Scan the entries and copy each line where the word "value" is present.

▶ **Stored items from a collection**:
* * *
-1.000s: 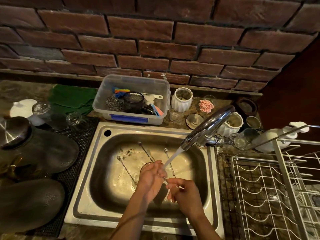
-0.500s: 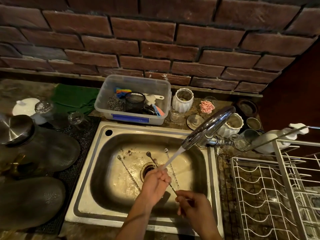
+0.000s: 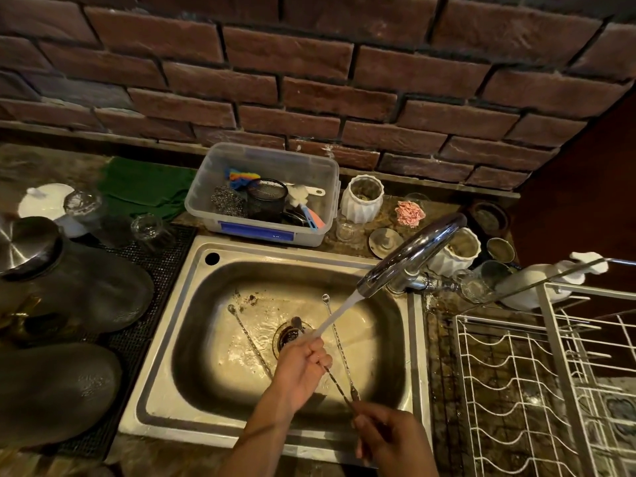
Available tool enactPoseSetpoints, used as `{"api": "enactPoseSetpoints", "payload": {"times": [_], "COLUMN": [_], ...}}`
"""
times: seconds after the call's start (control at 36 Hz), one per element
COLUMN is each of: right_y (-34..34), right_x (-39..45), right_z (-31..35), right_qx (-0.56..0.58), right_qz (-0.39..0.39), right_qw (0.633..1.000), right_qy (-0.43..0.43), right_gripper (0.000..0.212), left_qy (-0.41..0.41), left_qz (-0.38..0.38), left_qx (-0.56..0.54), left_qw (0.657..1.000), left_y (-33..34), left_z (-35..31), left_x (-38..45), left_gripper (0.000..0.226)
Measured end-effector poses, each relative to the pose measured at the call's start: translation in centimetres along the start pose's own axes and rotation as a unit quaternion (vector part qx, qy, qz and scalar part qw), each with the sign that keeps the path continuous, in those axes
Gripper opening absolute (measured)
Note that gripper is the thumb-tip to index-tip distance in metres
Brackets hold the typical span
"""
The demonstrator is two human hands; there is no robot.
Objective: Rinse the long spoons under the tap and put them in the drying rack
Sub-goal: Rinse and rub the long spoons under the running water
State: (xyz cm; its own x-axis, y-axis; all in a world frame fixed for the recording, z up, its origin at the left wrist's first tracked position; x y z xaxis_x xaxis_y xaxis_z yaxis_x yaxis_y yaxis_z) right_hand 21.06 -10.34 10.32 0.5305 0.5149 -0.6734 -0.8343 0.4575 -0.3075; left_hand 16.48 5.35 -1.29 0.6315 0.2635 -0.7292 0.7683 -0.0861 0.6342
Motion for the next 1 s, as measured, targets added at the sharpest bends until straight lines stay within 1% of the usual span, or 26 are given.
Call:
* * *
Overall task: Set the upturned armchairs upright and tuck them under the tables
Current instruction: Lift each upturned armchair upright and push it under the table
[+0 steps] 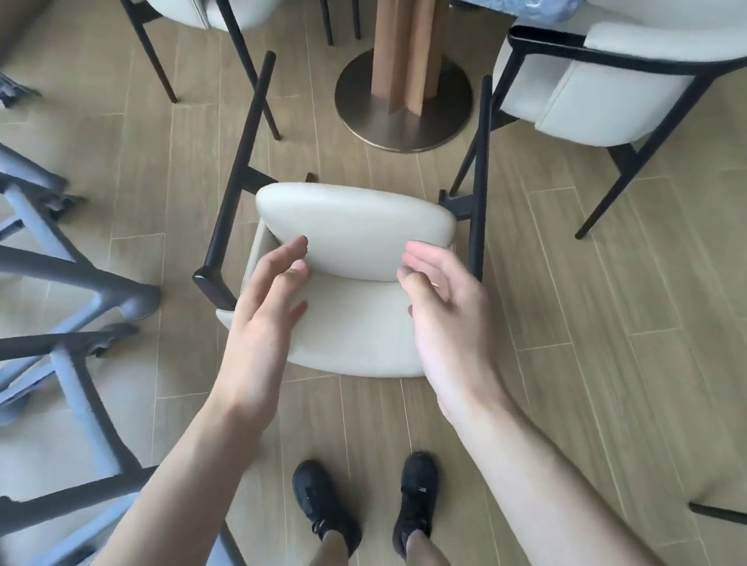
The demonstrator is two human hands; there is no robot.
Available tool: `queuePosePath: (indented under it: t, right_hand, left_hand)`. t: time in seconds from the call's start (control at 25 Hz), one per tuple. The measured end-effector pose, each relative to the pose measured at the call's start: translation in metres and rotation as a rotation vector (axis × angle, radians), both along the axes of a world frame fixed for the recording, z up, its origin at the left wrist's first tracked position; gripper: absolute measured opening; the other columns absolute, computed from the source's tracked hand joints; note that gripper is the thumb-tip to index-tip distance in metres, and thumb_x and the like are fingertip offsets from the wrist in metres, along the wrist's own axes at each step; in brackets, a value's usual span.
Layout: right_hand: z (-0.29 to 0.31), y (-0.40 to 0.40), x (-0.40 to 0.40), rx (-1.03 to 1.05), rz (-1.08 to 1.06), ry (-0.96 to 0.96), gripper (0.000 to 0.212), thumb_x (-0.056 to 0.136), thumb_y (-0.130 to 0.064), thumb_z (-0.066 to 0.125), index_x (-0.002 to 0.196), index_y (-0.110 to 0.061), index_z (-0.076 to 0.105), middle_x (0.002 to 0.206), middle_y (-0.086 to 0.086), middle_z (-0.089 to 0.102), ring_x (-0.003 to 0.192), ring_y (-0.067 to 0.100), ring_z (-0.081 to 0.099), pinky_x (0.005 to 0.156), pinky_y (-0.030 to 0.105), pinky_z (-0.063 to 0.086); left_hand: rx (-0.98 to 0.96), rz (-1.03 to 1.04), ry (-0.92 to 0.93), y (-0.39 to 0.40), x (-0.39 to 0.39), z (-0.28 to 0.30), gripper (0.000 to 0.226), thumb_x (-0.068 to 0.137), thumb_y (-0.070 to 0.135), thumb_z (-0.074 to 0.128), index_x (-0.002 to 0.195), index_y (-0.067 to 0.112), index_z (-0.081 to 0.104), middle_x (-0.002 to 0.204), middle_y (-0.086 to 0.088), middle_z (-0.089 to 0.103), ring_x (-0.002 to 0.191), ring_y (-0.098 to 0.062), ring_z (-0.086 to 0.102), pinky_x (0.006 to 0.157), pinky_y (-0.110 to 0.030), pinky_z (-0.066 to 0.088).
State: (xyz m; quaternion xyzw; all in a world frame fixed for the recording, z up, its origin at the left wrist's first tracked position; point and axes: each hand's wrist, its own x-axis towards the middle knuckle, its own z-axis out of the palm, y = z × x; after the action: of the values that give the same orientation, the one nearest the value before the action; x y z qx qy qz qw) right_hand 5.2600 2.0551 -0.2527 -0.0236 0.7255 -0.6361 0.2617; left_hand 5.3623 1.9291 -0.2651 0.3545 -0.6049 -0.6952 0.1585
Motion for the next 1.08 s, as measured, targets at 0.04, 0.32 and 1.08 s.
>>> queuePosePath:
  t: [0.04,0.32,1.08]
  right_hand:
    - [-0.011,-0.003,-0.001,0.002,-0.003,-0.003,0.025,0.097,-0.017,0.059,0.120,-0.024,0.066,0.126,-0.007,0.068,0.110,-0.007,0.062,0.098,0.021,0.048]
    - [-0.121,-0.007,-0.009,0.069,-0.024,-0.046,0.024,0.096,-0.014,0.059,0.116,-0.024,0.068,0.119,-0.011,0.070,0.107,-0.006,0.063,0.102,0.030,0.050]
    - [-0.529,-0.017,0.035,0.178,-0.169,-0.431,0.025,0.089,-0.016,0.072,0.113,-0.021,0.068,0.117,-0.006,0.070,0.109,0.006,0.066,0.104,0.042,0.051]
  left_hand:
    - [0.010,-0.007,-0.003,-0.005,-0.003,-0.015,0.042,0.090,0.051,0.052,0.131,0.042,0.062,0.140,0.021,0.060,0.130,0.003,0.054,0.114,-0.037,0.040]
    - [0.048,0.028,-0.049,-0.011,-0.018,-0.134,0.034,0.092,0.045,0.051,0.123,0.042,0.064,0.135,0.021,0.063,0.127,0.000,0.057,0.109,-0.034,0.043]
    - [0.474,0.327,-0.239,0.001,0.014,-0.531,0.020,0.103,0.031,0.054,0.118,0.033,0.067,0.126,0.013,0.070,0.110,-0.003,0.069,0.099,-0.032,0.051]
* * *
▶ **Output for this exercise**:
Available tool: `queuePosePath: (indented under it: t, right_hand, left_hand)`. t: time in seconds from the call's start (control at 25 Hz), one per tuple. The measured end-effector pose, each relative to the pose measured at the call's start: translation in metres and rotation as a rotation vector (axis × angle, radians), both along the axes of a world frame fixed for the recording, z up, its origin at the left wrist's first tracked position; gripper: absolute measured opening; the other columns absolute, computed from the source's tracked hand joints; note that gripper is the thumb-tip to index-tip distance in metres, and thumb_x and the like are fingertip offsets from the wrist in metres, along the wrist's own axes at each step; in brackets, a value's usual span.
State: (xyz m; quaternion xyzw; all in a world frame fixed for the recording, z up, its origin at the left wrist's first tracked position; point and axes: each hand's wrist, its own x-axis towards the middle knuckle, its own z-axis out of the palm, y = z × x; after the action: of the values that give the same orientation, the one nearest the value before the action; x y z qx qy qz qw) right_hand 5.2600 2.0551 -0.2527 -0.0236 0.7255 -0.6361 0.2617; left_hand 5.3623 1.9291 -0.2651 0.3545 -0.6049 -0.6952 0.1585

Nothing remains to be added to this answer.